◆ Description of the task ◆
Every line of the records below from the line with "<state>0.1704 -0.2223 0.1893" up to and including the line with "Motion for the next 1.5" must be reproduced exactly, and no line outside that range.

◆ Data excerpts ◆
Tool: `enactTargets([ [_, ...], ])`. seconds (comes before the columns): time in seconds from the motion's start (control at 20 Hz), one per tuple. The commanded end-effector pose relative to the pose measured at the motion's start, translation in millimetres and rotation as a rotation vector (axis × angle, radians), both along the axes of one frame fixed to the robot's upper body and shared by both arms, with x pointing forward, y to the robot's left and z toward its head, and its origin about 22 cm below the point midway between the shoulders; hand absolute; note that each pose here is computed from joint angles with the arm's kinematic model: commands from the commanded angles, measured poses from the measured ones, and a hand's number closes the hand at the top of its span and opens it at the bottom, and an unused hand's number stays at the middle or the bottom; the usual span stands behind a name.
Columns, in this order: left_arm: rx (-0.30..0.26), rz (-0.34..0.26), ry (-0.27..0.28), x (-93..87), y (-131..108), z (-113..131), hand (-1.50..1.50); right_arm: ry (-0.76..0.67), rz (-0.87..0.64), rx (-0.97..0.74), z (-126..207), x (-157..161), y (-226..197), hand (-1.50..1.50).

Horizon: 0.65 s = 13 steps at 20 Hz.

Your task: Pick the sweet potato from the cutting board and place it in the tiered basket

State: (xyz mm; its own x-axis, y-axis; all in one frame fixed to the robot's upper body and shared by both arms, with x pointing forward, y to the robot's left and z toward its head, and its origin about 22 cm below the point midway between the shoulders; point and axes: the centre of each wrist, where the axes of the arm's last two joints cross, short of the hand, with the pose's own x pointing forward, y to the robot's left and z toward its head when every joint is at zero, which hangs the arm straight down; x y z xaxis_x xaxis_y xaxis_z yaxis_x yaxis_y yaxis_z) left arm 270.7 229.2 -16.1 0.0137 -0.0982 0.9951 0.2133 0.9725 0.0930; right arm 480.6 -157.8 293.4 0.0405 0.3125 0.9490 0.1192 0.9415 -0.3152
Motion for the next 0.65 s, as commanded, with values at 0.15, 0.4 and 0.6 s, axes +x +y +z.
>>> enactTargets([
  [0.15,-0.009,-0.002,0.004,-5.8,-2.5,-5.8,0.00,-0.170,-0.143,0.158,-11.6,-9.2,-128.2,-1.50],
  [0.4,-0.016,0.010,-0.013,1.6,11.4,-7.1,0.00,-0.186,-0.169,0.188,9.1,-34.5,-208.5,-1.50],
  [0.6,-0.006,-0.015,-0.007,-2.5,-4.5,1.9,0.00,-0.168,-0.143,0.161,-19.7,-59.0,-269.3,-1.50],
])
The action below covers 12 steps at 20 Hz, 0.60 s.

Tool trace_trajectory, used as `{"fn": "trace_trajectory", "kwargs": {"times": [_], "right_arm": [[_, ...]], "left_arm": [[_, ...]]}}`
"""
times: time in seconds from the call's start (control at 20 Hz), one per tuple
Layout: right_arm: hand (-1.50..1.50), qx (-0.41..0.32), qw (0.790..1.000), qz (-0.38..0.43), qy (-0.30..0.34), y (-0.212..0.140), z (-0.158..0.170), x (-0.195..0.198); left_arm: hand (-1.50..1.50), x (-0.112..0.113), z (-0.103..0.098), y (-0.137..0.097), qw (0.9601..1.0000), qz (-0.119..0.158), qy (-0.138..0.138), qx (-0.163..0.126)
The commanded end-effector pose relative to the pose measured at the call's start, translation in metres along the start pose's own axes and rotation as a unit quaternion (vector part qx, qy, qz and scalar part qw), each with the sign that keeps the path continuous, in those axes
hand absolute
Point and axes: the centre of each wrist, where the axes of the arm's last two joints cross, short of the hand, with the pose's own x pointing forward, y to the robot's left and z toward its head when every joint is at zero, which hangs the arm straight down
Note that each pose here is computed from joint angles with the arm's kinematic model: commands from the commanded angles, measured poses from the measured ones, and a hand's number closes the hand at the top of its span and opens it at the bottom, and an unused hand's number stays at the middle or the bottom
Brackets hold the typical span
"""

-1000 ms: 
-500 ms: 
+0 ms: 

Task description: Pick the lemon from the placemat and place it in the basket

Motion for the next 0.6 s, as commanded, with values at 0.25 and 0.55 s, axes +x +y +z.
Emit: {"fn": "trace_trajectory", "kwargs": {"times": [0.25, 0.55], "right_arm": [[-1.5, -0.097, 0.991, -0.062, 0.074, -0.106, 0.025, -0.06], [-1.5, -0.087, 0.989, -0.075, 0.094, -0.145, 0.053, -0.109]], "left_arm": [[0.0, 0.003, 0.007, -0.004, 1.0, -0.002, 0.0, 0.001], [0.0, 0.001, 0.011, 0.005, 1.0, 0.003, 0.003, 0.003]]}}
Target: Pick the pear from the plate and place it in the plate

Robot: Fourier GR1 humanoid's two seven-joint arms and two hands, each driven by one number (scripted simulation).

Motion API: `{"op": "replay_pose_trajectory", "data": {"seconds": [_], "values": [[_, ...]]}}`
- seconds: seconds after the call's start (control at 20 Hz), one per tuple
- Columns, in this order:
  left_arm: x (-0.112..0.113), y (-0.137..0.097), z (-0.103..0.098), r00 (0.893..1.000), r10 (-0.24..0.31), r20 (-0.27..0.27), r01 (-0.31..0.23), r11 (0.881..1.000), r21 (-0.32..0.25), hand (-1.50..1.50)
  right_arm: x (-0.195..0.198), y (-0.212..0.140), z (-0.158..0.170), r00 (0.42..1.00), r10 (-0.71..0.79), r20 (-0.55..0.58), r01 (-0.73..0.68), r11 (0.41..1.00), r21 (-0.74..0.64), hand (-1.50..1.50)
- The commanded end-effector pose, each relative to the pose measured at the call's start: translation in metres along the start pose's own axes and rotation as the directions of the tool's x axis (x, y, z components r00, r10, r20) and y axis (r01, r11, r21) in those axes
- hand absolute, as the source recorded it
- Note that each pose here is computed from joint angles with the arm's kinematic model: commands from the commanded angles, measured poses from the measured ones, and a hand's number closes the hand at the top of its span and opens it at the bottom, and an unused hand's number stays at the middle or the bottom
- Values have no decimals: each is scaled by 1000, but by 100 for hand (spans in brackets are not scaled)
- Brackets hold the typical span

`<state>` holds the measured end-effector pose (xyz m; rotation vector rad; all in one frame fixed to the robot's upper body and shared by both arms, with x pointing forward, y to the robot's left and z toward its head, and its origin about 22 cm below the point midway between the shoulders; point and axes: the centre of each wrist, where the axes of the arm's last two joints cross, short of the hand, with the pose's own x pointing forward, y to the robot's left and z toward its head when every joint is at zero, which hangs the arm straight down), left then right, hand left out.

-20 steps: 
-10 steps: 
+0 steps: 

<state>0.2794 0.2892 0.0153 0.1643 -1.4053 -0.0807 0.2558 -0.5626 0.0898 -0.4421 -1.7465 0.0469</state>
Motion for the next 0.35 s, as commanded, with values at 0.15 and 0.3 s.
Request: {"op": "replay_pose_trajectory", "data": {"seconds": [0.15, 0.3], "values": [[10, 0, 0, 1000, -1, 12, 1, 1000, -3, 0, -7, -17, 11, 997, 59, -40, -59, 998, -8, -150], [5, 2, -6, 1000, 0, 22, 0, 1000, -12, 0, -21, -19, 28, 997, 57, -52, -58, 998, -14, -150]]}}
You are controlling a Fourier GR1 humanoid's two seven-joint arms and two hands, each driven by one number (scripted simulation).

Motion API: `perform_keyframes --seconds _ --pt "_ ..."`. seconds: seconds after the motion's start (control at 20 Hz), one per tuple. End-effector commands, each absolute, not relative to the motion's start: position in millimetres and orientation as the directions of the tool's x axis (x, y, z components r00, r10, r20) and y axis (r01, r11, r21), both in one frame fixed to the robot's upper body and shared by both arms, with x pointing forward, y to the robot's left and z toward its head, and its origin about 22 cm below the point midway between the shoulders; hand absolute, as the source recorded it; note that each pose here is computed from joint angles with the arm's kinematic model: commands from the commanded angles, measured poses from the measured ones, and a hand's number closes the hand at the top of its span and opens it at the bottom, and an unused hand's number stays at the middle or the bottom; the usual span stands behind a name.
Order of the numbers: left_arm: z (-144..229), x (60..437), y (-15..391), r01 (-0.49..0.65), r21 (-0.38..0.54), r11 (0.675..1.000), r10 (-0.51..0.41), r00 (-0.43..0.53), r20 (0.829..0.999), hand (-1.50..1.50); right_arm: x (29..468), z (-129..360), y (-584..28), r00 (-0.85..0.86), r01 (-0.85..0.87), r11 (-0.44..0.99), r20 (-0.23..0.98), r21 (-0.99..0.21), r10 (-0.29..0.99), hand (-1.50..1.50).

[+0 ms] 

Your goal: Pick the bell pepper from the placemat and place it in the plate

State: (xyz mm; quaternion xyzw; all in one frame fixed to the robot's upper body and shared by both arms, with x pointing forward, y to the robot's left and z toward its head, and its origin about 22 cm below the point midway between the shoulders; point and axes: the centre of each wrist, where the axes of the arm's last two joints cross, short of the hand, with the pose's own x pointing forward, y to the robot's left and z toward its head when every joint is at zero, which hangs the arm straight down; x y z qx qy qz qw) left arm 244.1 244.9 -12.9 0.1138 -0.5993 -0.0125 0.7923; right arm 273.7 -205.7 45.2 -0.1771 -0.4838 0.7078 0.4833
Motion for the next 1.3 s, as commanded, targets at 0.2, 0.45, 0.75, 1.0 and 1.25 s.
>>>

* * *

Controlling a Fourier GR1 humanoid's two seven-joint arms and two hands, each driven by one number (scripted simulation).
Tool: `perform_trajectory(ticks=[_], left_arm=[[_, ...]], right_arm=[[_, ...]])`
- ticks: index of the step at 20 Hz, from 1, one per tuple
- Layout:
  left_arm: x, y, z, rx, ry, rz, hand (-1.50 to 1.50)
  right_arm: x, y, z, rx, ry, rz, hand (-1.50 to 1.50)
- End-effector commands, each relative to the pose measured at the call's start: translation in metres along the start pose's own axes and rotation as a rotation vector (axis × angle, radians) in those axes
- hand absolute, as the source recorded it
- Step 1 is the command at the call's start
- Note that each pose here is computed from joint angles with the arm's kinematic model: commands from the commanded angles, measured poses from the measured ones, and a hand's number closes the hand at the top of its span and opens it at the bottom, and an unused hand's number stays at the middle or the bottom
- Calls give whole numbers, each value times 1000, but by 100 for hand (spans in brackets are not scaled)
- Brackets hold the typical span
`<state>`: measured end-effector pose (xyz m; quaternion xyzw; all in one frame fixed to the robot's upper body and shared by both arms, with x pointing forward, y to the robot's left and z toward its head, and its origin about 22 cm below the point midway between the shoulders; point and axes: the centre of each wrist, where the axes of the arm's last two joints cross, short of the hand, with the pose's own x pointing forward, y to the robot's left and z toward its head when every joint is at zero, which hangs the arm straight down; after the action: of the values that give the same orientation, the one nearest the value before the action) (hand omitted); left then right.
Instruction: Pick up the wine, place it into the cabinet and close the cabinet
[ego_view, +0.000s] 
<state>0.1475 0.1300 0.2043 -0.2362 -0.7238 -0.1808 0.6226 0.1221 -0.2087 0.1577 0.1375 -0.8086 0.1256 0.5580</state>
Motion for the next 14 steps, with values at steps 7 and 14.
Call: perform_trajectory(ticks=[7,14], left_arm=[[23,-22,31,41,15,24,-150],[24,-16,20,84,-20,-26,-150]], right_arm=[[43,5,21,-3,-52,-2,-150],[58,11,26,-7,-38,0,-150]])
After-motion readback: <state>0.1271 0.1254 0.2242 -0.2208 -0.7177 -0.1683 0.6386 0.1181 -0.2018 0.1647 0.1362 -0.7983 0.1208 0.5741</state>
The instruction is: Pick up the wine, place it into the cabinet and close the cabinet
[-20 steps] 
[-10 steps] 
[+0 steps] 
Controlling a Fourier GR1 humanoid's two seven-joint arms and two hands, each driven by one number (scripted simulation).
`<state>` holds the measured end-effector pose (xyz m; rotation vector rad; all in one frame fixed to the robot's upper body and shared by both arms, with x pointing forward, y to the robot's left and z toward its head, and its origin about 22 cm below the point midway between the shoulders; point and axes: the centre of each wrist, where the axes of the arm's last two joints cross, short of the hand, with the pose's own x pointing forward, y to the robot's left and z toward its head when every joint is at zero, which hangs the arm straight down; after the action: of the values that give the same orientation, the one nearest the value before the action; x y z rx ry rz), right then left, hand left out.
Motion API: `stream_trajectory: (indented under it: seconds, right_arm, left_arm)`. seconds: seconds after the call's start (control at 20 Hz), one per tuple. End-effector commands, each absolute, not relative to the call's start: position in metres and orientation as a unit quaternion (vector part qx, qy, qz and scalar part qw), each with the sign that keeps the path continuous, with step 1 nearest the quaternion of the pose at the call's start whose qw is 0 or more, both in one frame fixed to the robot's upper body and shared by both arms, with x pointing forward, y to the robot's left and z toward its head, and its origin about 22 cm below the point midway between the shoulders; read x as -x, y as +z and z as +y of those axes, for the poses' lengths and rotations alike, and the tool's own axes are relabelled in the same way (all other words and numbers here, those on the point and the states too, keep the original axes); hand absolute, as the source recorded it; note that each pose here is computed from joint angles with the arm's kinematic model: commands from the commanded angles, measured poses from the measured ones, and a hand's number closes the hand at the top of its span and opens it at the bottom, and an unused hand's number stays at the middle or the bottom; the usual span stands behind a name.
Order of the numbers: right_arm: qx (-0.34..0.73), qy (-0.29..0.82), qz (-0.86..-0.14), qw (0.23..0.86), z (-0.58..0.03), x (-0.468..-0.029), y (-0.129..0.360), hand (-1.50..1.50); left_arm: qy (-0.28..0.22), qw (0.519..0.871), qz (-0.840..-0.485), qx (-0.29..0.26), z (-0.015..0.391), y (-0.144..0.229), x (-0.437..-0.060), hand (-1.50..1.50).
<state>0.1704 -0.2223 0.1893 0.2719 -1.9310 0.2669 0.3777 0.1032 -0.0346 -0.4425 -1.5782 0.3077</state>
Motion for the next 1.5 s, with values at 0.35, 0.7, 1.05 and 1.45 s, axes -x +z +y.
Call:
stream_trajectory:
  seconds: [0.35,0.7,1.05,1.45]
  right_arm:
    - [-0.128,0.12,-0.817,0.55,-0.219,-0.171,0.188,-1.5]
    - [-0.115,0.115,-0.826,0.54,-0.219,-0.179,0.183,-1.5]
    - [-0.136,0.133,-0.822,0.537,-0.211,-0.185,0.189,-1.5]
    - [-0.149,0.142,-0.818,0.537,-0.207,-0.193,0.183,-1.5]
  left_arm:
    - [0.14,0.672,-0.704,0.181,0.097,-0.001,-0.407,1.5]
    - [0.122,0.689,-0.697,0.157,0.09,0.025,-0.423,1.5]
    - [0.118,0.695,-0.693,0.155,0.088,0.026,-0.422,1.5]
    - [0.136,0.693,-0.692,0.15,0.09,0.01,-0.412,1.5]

◆ Problem solution ◆
<state>0.1704 -0.2223 0.1893 0.2719 -1.9310 0.2669 0.3777 0.1032 -0.0346 -0.4425 -1.5782 0.3077</state>
Motion for the next 1.5 s, with values at 0.35, 0.7, 1.05 and 1.45 s, axes -x +z +y.

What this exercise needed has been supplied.